From birth on, infants experience a multisensory world where they are required to process information presented in more than one sensory modality, for example, the auditory and visual speech information emanating from the face of a speaker. The multimodality of speech is typically evidenced by the McGurk effect in which conflicting auditory and visual speech information of syllables lead to illusory percepts in adults and children indicating audio-visual speech integration [1]. Remarkably, McGurk-type effects have even been found in 4.5-month-old infants [2], [3], [4]. However, it is still not fully understood when and how infants master the task of matching speech information from different modalities. When visual and auditory speech information is presented simultaneously in an intermodal modal matching task, it has been observed that from 2 months of age infants audio-visually match vowels [5], [6], [7], [8], [9], [10]. Furthermore, when visual and auditory stimuli are presented sequentially, that is, across a temporal delay, 6-month-olds were shown to match isolated auditory and visual attributes of syllables indicating that temporal synchrony is not essential for matching audio and visual speech information in infants at that age [11]. Moreover, the authors provided evidence for intersensory perceptual narrowing in 11-month-olds, who showed audio-visual matching for their native language syllables only. Despite the fact that in everyday life infants are confronted with fluent speech rather than single vowels or syllables, there is currently little research on the intersensory perception of native and non-native fluent speech. One of the few studies addressing this issue suggests that the intersensory response to audio-visual fluent speech emerges late in infancy restricted to native language input [12].

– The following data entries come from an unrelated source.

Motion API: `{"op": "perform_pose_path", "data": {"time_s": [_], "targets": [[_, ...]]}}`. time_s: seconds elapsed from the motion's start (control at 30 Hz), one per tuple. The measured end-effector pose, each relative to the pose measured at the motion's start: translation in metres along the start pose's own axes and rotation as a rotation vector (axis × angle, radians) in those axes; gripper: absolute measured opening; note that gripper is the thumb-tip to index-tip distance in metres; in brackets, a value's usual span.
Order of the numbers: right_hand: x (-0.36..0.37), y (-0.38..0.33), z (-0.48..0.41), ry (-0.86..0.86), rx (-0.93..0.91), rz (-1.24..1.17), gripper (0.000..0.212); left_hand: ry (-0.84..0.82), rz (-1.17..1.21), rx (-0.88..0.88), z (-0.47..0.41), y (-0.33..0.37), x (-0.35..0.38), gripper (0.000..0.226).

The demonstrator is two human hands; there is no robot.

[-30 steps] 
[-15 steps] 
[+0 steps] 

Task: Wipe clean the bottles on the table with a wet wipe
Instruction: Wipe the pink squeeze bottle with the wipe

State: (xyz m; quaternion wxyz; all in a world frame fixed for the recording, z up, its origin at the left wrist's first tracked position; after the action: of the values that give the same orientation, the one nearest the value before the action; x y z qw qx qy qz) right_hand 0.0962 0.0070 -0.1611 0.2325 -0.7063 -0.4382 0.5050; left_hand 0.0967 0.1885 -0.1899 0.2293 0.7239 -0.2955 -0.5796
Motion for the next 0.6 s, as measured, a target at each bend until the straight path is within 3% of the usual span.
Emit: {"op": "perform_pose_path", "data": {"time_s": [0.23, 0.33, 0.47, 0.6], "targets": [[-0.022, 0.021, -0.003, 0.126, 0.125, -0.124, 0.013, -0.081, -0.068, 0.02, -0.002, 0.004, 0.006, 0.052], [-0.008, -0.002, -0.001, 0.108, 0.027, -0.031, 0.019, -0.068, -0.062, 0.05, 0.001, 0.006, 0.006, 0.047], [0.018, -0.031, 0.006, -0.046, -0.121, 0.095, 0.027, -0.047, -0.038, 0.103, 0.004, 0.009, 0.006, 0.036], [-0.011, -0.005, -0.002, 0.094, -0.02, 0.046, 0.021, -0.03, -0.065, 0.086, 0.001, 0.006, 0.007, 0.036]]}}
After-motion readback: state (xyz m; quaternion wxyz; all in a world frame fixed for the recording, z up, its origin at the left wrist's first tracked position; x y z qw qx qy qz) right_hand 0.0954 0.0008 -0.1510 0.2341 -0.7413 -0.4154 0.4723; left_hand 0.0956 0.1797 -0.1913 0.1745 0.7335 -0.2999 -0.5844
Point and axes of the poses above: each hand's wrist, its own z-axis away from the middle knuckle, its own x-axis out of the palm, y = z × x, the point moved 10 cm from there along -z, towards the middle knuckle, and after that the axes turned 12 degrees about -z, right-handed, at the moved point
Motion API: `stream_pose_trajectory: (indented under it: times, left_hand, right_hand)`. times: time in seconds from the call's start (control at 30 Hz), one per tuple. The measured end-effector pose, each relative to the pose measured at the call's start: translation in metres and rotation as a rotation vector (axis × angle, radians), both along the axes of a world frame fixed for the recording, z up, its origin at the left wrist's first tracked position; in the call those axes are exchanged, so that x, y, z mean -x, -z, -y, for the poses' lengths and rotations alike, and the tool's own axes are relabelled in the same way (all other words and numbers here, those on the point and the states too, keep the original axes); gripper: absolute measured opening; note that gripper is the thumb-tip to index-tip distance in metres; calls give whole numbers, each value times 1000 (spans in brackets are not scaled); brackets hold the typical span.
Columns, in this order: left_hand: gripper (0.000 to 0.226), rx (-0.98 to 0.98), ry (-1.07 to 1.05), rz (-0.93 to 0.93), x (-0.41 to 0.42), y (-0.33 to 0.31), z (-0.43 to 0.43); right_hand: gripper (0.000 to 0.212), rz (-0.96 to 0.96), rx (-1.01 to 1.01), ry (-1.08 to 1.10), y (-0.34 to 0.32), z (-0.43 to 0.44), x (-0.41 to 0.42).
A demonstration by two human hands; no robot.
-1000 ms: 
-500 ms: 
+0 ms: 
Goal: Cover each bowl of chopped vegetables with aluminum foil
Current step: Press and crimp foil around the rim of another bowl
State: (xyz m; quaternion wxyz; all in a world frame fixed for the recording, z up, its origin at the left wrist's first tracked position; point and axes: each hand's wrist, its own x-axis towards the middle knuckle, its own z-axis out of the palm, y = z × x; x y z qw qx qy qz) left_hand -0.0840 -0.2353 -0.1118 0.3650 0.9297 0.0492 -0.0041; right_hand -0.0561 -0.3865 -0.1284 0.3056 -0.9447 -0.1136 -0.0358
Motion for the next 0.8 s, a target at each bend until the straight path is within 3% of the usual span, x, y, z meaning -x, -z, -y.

In the present study, we aimed at further studying when and how infants’ ability to perceive the intersensory relation of audible and visible fluent speech develops within the first year of life. In particular, we examined to what extent the absence and presence of temporal synchrony plays a role in infants’ ability to detect the intersensory relation, in both fluent native and non-native audio-visual speech stimuli. An additional goal was to ascertain whether and when intersensory perceptual narrowing occurs. Therefore, the present study investigated 4.5-, 6- and 12-month-old German-learning infants’ ability to audio-visually match German and French fluent speech.

Because infants are exposed to talking faces on a daily basis, it seems plausible that intermodal representations of face and voice exist early in life [13], [14]. Indeed, recent findings suggest the presence of an early system that detects synchrony and may facilitate the matching of seen and heard speech [8], [15], [16], [17], [18], [19]. With respect to short speech segments, there is robust evidence that infants aged 4.5 to 5 months match equivalent information in simultaneously seen and heard vowels [5], [6], [7]. These studies used an intermodal matching task [20], whereby infants were presented with two side-by-side video images of a woman silently articulating the vowels/i/and/a/while the corresponding sound of one vowel was simultaneously played through a centrally placed speaker. It was found that infants looked longer at the face articulating the vowel that matched the sound, which indicates that infants perceived the intersensory coherence of vowel’s audible and visible speech information. These results were even replicated with different vowels [9], with a non-native vowel [9], and were also found in 5- to 6-month-olds for specific disyllables [21].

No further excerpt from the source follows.